146 - ADHD Counselling
Transferring Counselling Skills Online - Complaining about Course Providers
In episode 146 of the Counselling Tutor Podcast, Ken Kelly and Rory Lees-Oakes talk about Counselling Tutor's response to the effect on counsellors of the COVID-19 pandemic, discussing our new online course to support you to switch to online and telephone counselling. 'Check-In with CPCAB' then explores complaints processes for students of counselling and psychotherapy. Finally, in 'Practice Matters', Rory interviews counsellor Samantha Davies about attention deficit hyperactivity disorder or ADHD counselling.
Transferring Counselling Skills Online (starts at 2.05 mins)
We are living in extraordinary times with the current COVID-19 pandemic.
This situation has led both qualified and student counsellors to begin to work online (by live-chat, video or email) and by telephone - and questions relating to this have become the hottest topic currently being discussed in the Counselling Tutor Facebook group. This requires considerable further training and personal development.
While the technology required to work online might seem the biggest hurdle to overcome, in fact there are many other important areas to consider, including:
- confidentiality and its limits
- managing and storing data
- registration with the Information Commissioner's Office (for UK counsellors)
- differences in how psychological contact is made
- ethical implications
- lack of visual clues when working without sight of the client
- self-awareness of the counsellor
- implications of, in effect, stepping into someone's home.
The six-strong Counselling Tutor team, together with support from external providers, has risen to this challenge, and worked long and hard to create an online course that addresses all these aspects and more.
The learning that the 900+ current participants (from all over the world) are gaining from this is likely to remain highly relevant into the future.
Rory predicts that the COVID-19 situation will have led to online counselling 'coming of age' internationally, with many counsellors and clients choosing to continue working either partly or even wholly online.
While online working was - for example, when Ken undertook in-depth training in online counselling some years ago - previously considered an opportunity to widen your client base, it has now become a necessity in order to continue to support clients at this time when mental wellbeing is being so acutely challenged by isolation, fear, threat to physical health etc.
Counselling Tutor's purpose-designed new course, Online and Telephone Counselling, includes over 30 hours of guided training and self-directed videos course, with an online support group and community where you connect with other participants and get to practise your new skills with a course buddy.
Priced at just £49.99, you can find out more and sign up via the Counselling Tutor website.
Check-In with CPCAB: Complaining about Course Providers (starts at 15.00 mins)
Rory talks to Kelly Budd (Head of Qualifications) at CPCAB (Counselling & Psychotherapy Central Awarding Body) about what to do if you are dissatisfied with the standard of provision at your course provider.
Kelly explains that the first step should be to talk informally to your course tutor, being willing to own your feelings about the matter (e.g. using 'I' in describing how you experience the course provision).
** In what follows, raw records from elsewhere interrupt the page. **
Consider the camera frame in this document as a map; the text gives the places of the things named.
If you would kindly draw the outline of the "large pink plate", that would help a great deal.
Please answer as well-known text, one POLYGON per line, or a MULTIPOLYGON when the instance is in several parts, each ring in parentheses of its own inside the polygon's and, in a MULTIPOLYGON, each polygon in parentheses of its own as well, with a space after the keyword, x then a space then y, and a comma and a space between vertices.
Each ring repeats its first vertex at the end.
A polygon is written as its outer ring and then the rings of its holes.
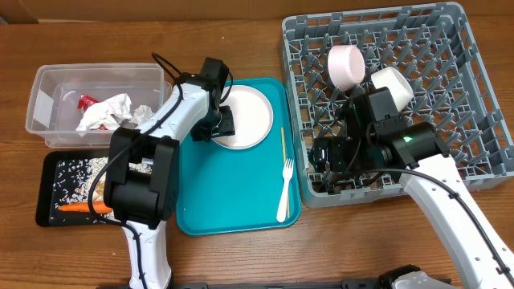
POLYGON ((224 102, 232 111, 235 134, 214 141, 227 149, 249 149, 271 131, 274 114, 268 98, 256 88, 234 85, 224 102))

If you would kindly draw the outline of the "white plastic fork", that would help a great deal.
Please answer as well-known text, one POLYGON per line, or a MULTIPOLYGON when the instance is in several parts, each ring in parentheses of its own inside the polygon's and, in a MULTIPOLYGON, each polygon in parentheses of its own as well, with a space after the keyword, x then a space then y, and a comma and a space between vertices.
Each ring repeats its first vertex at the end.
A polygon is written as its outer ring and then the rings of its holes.
POLYGON ((287 202, 288 202, 288 189, 289 183, 293 175, 294 161, 293 159, 287 159, 283 169, 283 188, 279 200, 279 206, 276 214, 277 222, 284 222, 287 217, 287 202))

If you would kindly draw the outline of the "wooden chopstick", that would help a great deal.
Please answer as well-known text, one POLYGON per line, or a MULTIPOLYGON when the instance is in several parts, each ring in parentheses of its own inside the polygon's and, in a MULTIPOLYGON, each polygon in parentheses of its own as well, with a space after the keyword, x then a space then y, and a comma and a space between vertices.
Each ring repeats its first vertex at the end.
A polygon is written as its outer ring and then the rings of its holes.
MULTIPOLYGON (((284 131, 284 127, 281 128, 281 143, 282 143, 282 154, 283 154, 283 163, 284 163, 284 167, 286 165, 286 162, 287 162, 287 154, 286 154, 286 142, 285 142, 285 131, 284 131)), ((284 220, 286 220, 287 218, 289 218, 289 196, 288 196, 288 193, 286 193, 285 195, 285 201, 286 201, 286 209, 285 209, 285 213, 284 213, 284 220)))

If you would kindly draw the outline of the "foil wrapper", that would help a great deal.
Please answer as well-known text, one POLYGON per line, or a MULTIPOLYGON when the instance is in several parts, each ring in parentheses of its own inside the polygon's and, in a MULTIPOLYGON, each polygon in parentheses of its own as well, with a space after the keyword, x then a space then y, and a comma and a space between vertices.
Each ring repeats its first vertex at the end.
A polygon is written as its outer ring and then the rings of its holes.
POLYGON ((138 126, 149 121, 152 118, 152 116, 153 111, 151 107, 147 105, 140 105, 138 108, 134 110, 132 118, 129 122, 138 126))

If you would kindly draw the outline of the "pink bowl with food scraps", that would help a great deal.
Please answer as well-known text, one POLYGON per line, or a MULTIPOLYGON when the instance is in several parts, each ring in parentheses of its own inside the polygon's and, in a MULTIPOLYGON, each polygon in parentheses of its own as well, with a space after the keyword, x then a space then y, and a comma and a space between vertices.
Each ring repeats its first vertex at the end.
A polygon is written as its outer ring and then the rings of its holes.
POLYGON ((354 45, 334 46, 328 53, 328 75, 332 84, 347 91, 365 78, 365 61, 354 45))

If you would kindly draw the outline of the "white napkin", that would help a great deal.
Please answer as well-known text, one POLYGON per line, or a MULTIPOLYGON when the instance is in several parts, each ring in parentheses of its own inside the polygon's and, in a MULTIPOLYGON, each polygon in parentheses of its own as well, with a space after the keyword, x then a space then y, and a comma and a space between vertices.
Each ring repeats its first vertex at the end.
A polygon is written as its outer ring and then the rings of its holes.
POLYGON ((132 117, 132 101, 128 94, 121 93, 87 107, 76 131, 116 130, 123 120, 132 117))

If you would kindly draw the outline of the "red wrapper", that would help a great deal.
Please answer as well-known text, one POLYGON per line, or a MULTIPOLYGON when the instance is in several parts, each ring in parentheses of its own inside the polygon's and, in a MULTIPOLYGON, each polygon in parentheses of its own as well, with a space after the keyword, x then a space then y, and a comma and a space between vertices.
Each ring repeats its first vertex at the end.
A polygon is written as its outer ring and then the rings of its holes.
POLYGON ((75 129, 76 131, 107 130, 105 126, 106 110, 100 102, 91 96, 83 94, 80 97, 77 108, 83 113, 83 117, 75 129))

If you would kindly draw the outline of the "orange carrot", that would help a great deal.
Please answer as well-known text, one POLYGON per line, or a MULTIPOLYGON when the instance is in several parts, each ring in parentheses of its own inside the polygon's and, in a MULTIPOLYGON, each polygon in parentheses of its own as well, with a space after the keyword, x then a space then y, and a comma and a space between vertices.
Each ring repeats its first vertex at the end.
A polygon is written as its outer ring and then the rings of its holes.
MULTIPOLYGON (((92 206, 98 214, 109 214, 112 212, 112 208, 107 207, 102 201, 94 201, 92 206)), ((63 212, 90 213, 87 202, 62 205, 58 207, 58 210, 63 212)))

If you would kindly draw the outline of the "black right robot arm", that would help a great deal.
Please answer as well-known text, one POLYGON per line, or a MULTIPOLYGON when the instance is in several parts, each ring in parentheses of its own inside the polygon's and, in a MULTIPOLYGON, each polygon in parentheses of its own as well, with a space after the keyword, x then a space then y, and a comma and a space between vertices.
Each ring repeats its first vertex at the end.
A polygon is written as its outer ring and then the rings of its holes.
POLYGON ((513 253, 464 185, 450 149, 434 125, 408 124, 402 109, 414 93, 378 88, 337 112, 343 136, 318 136, 309 160, 318 173, 342 180, 389 174, 428 218, 466 288, 511 288, 513 253))

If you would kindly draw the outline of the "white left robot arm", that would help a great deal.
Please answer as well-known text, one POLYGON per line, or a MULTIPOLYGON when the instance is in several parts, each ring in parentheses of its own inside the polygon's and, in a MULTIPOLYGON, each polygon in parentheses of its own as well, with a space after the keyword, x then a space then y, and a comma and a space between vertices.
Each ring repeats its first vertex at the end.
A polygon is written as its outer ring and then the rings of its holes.
POLYGON ((224 104, 232 83, 227 68, 182 73, 154 118, 112 134, 108 163, 99 175, 106 178, 104 204, 114 213, 110 222, 128 241, 128 287, 173 286, 165 228, 179 193, 180 145, 186 136, 210 141, 235 133, 232 111, 224 104))
If you can't resolve the issue in this way, you can then escalate it to the college itself; all course providers have a complaints procedure in place that will explain how to do this. There may also be opportunities to share your views through a mechanism known as 'Learner Voice'.
It is only at a later stage that CPCAB, as the awarding body, may get involved in a complaint - unless this involves an issue directly in its remit, for example regarding the validity of a certificate or a complaint directly about CPCAB.
Kelly asserts that the process of complaining - and the reflection on your own thoughts, feelings and behaviours that this involves - is valuable experience for how you would deal with any difficulties with clients. So do try to view it positively: as an opportunity to learn more about yourself, your way of relating to others, and the relevant procedures.
You can find more information about CPCAB on its website. CPCAB is the UK's only awarding body run by counsellors for counsellors.
ADHD Counselling (starts at 29.30 mins)
As part of Counsellor CPD, a brand-new service from Counselling Tutor aimed at qualified counsellors, specialist counsellor Samantha Davies has recorded an on-demand online lecture on ADHD counselling.
Samantha has personal experience of ADHD - one type of neurodiversity - and specialises in working with clients who have ADHD.
Rory interviews Samantha about her lecture on ADHD counselling, which will explain the three different types of this complex brain order.
Samantha describes how easy it would be to misread the behaviours of a client with ADHD (for example, seeing their body language as expressing anxiety, or their difficulties in attending appointments as avoidance - neither of which might be true at all).